▶ _WHAT TO WORK ON_:
Beginning at the line that contains "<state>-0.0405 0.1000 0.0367", transcribe every line up to the last one in the material below. Include no other lines.
START COLLECTED MATERIAL
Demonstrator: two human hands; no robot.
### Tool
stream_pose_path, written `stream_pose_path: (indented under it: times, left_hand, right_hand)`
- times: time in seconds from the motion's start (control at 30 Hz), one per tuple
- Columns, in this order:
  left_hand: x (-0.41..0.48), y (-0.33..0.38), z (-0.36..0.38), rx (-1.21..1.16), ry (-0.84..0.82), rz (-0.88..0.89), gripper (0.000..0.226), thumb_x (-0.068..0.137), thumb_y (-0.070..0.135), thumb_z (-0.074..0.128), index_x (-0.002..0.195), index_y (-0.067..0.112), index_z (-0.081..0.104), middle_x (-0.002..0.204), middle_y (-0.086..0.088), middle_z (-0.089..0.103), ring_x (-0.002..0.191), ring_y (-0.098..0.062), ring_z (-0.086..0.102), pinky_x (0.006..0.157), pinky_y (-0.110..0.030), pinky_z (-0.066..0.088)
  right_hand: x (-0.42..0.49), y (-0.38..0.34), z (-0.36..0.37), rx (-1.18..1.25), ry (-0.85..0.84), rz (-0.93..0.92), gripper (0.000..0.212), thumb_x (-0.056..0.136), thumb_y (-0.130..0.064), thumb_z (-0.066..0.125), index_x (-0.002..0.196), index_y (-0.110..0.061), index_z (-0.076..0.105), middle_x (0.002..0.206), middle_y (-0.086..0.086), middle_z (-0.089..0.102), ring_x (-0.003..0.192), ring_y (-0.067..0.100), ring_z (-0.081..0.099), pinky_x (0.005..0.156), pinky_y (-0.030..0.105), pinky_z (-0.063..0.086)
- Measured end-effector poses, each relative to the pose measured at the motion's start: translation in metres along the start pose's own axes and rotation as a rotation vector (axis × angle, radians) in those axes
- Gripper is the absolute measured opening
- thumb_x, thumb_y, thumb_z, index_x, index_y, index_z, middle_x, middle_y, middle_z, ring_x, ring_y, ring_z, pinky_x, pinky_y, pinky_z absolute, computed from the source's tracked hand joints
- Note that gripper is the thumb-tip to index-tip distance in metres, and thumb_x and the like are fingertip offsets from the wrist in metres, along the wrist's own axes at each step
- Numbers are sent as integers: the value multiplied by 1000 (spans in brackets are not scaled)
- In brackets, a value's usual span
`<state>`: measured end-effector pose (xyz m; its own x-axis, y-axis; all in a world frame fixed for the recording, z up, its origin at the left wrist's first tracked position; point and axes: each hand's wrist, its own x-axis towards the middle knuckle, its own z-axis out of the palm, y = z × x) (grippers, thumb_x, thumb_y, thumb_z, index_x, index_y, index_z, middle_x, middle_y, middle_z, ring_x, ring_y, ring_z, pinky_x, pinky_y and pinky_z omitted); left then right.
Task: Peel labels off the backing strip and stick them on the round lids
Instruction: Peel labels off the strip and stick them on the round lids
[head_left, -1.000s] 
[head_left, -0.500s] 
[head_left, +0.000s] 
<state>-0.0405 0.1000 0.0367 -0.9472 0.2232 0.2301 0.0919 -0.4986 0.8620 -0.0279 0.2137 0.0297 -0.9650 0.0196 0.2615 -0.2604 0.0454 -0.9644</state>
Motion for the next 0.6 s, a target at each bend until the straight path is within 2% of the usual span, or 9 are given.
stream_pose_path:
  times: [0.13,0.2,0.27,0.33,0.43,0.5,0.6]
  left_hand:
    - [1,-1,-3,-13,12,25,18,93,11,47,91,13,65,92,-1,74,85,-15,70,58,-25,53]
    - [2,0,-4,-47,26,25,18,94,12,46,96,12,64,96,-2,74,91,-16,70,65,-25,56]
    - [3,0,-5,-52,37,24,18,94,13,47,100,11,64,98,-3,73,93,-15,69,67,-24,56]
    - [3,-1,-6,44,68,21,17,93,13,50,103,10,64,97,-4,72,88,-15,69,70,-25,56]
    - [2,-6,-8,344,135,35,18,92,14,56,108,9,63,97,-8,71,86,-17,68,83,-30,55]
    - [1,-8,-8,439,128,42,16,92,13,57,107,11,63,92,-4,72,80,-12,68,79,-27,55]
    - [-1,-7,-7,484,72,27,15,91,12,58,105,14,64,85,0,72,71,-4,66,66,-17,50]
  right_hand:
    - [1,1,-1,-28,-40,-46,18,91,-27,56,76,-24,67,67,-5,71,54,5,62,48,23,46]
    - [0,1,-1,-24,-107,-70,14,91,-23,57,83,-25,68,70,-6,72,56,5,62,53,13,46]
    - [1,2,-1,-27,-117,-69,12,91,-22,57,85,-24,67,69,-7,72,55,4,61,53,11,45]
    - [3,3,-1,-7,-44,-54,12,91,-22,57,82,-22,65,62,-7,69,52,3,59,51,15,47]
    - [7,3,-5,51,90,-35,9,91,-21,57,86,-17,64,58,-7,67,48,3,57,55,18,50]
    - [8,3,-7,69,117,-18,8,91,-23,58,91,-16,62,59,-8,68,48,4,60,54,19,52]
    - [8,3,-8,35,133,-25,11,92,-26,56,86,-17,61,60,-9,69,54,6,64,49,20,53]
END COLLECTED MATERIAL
▶ _REPLY_:
<state>-0.0405 0.1000 0.0367 -0.9472 0.2232 0.2301 0.0919 -0.4986 0.8620 -0.0279 0.2137 0.0297 -0.9650 0.0196 0.2615 -0.2604 0.0454 -0.9644</state>
Motion for the next 0.6 s, a target at each bend until the straight path is within 2% of the usual span, or 9 are given.
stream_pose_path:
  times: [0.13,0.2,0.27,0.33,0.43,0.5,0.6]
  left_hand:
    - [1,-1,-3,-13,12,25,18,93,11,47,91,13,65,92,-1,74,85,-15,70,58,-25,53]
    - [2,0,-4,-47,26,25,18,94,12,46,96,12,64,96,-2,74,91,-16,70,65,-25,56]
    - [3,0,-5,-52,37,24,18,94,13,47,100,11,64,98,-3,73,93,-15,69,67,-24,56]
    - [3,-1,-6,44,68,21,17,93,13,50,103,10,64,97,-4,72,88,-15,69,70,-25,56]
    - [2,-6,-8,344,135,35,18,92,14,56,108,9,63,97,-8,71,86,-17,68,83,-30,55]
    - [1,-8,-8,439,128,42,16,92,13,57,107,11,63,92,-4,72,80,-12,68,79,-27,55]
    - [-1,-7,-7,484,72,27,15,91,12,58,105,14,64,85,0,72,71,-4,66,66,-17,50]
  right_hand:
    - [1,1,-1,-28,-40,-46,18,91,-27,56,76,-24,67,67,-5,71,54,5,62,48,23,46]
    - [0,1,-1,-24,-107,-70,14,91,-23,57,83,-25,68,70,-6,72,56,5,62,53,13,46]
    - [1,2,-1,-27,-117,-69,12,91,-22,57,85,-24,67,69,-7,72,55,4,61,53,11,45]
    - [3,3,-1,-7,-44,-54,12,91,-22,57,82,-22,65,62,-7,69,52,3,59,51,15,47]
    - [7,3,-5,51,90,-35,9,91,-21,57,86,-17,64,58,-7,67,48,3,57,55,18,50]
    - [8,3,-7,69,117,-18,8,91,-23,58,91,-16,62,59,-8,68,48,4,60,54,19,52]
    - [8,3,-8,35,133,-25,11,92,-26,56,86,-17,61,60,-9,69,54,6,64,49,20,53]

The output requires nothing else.